Other topics in the OIG report include:

  • Medical necessity. The OIG lists the example of St. Louis, MO-based Unity Health Services, which agreed to pay $877,000 for submitting claims that lacked the required medical necessity documentation (see Eli's HCW, Vol. XIII, No. 1). The equipment at issue was wheelchairs, hospital beds, oxygen, enterals and continuous positive airway pressure devices.

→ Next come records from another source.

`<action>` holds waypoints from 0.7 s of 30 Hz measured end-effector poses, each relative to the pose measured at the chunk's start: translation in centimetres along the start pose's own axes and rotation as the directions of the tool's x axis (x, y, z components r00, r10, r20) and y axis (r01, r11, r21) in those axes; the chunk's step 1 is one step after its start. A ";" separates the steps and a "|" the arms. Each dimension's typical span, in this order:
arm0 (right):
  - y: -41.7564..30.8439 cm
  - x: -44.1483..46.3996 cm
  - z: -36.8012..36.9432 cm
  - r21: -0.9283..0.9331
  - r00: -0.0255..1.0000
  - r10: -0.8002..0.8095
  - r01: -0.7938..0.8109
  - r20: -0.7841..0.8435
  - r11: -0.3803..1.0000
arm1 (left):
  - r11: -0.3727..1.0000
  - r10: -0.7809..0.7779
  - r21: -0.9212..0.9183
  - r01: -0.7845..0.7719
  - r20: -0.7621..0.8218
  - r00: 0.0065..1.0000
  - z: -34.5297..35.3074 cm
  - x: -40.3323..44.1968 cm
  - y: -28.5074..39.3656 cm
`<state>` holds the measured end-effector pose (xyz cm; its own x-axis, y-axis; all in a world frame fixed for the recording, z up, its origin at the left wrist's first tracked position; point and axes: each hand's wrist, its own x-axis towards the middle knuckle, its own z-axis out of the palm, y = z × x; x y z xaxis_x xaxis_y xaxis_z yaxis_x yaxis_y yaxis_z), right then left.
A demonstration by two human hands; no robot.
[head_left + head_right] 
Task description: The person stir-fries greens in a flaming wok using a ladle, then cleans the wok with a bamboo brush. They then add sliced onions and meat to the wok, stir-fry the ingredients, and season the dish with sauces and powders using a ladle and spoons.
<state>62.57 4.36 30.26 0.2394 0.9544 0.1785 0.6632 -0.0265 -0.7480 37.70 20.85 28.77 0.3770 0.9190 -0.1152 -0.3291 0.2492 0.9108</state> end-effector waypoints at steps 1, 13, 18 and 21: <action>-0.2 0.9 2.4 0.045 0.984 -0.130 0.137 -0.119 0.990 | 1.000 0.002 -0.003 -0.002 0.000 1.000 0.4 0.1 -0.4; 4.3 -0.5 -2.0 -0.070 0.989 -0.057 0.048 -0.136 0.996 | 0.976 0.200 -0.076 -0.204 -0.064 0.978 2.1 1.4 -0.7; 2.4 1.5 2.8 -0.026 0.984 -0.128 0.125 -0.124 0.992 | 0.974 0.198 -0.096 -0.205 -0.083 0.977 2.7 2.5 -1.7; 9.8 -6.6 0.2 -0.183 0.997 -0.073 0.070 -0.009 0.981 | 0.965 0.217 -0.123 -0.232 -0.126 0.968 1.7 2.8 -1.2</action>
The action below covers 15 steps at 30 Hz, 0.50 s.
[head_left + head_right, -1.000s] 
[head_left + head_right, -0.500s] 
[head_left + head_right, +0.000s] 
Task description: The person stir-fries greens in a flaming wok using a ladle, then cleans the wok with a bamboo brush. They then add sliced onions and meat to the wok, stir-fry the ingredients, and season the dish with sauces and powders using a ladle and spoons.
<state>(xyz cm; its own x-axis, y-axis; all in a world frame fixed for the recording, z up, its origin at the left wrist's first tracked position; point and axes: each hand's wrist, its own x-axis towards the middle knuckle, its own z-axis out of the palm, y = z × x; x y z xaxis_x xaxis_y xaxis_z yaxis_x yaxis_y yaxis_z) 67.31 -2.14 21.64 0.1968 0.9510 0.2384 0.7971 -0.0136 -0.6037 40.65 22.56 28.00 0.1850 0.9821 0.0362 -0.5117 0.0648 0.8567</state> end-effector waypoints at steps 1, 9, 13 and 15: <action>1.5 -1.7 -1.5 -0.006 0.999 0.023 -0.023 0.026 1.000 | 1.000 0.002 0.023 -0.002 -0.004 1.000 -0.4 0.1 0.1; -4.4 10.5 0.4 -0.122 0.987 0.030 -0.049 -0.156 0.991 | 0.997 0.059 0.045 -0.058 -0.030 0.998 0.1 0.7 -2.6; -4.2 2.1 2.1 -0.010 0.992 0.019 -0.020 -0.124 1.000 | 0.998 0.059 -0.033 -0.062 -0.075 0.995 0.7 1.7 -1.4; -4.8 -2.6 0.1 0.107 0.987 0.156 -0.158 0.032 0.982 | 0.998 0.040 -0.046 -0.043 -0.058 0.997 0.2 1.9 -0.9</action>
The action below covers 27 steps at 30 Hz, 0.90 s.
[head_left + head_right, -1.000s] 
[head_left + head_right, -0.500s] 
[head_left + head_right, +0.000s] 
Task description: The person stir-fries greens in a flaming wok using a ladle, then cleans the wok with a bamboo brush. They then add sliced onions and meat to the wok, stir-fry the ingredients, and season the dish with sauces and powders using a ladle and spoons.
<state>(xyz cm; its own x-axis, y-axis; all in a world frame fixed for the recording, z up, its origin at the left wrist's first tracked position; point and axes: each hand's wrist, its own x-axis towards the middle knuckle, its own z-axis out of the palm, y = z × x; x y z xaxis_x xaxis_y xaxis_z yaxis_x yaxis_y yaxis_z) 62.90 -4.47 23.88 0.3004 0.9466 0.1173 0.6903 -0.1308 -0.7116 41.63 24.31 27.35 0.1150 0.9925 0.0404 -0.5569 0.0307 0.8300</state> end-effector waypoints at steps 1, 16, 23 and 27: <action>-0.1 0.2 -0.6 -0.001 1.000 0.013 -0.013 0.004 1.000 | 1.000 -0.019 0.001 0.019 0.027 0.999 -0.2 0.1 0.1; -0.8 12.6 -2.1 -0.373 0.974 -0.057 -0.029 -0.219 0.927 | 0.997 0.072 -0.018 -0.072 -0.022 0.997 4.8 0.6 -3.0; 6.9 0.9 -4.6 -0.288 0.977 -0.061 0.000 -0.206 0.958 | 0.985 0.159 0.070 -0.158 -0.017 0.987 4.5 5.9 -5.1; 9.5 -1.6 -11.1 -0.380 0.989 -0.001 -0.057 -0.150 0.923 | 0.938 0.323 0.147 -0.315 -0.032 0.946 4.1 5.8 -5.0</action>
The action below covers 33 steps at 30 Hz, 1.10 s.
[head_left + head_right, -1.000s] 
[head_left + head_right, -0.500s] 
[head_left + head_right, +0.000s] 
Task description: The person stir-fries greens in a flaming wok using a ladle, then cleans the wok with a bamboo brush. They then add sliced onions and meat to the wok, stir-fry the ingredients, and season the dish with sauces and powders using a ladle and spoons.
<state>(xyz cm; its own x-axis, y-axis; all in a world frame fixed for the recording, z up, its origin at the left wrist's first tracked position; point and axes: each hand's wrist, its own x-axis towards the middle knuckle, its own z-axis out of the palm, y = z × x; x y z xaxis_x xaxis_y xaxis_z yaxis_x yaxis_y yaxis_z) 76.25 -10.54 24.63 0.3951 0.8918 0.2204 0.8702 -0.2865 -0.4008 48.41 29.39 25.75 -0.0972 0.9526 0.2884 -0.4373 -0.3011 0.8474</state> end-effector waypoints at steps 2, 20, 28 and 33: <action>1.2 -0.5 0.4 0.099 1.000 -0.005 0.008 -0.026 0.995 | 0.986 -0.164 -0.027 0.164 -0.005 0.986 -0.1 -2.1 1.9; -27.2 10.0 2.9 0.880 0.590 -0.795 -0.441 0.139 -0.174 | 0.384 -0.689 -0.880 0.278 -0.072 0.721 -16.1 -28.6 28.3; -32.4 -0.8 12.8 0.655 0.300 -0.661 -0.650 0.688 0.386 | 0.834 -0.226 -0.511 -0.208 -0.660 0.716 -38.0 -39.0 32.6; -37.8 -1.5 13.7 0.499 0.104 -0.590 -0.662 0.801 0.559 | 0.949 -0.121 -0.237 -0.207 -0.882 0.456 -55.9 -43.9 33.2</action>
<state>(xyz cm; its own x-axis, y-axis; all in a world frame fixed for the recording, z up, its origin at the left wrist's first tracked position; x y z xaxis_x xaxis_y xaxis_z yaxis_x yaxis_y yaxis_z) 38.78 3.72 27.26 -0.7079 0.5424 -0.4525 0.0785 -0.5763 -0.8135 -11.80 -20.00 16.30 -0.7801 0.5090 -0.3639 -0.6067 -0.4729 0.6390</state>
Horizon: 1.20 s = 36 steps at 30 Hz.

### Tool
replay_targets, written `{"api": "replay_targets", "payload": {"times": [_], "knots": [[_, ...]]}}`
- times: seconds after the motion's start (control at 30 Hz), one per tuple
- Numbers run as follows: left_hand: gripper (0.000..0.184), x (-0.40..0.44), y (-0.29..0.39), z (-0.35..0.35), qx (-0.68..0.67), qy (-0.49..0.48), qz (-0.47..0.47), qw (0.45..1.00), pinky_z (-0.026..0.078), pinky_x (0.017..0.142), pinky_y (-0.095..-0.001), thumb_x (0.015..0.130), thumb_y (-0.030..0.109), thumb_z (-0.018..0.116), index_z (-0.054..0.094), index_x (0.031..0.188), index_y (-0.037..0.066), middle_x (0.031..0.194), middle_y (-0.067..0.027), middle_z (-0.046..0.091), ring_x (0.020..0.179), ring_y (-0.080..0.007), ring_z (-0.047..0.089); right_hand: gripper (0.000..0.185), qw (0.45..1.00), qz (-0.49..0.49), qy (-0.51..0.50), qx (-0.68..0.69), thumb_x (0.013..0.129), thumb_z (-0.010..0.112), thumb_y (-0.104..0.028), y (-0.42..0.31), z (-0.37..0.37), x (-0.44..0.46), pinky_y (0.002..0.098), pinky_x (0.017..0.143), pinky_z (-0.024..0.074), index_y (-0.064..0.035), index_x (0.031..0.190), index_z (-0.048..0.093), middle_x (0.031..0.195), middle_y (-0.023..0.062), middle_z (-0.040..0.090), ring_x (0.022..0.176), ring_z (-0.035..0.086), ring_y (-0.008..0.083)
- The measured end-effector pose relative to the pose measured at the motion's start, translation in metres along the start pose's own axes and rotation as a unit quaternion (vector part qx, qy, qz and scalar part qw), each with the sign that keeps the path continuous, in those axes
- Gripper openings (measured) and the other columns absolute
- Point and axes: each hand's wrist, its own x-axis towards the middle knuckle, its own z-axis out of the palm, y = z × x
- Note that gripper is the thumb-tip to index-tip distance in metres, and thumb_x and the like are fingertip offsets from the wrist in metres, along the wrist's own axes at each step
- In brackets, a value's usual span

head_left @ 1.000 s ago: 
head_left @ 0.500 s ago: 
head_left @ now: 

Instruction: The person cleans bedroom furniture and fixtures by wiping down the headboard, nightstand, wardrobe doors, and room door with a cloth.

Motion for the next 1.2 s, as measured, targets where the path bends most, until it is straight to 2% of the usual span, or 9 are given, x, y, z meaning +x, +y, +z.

    Suppliers often are stuck between a rock and a hard place when it comes to medical necessity documentation. "Suppliers are not in a position to determine medical necessity and must rely on statements and orders from the physician," Lundy points out. But when physicians can't produce the documentation, it's suppliers who are on the hook. "The supplier's claims will be denied," he notes.

    DME regional carrier audits for medical necessity, and the cash flow interruption they cause, is bad enough, Stribling notes. But fraud and abuse charges can be even worse. "Suppliers must also face the possibility that certain cases of insufficient documentation could lead to scrutiny by the OIG," he warns.

  • Self-disclosure. The one thing that did make Unity's case less harsh was the fact that the provider self-disclosed its documentation problems, Wester highlights. "The one non-criminal case" listed in the report "resulted from a supplier's voluntary disclosure of the matter," he stresses. That emphasizes the OIG's desire "that suppliers who identify problems internally take action to correct the problems, and avoid turning a possible billing problem into a potential criminal matter."

  • Enteral nutrition. Abbott Laboratories' massive $615 million settlement with the government over enteral nutrition products should spur suppliers to check over their own related policies carefully, Stribling advises. Abbott's Ross Productions Division was accused of paying kickbacks to the purchasers of enteral nutrition -- often suppliers -- with a number of creative reimbursement schemes (see Eli's HCW, Vol. XII, No. 27).

    Those tactics included "conditioning the sale of enteral nutrition sets on the purchase of enteral nutrition feeding pumps; failing to collect rental payments for the sets and pumps; and paying 'conversion bonuses'that bore no relation to the actual cost of converting from one manufacturer to another," the OIG explains.

    "The Abbott settlement should encourage all suppliers who provide enteral products to review their pump rental policies and procedures," Stribling urges.

  • Kickbacks. In another case listed, a DME company co-owner took patients to doctors'offices and offered them gifts to obtain prescriptions for orthotics and incontinence supplies, the OIG says. One of the owners was sentenced to 46 months in prison and the other to one year in prison. They were ordered to pay more than $200,000 in fines and restitution.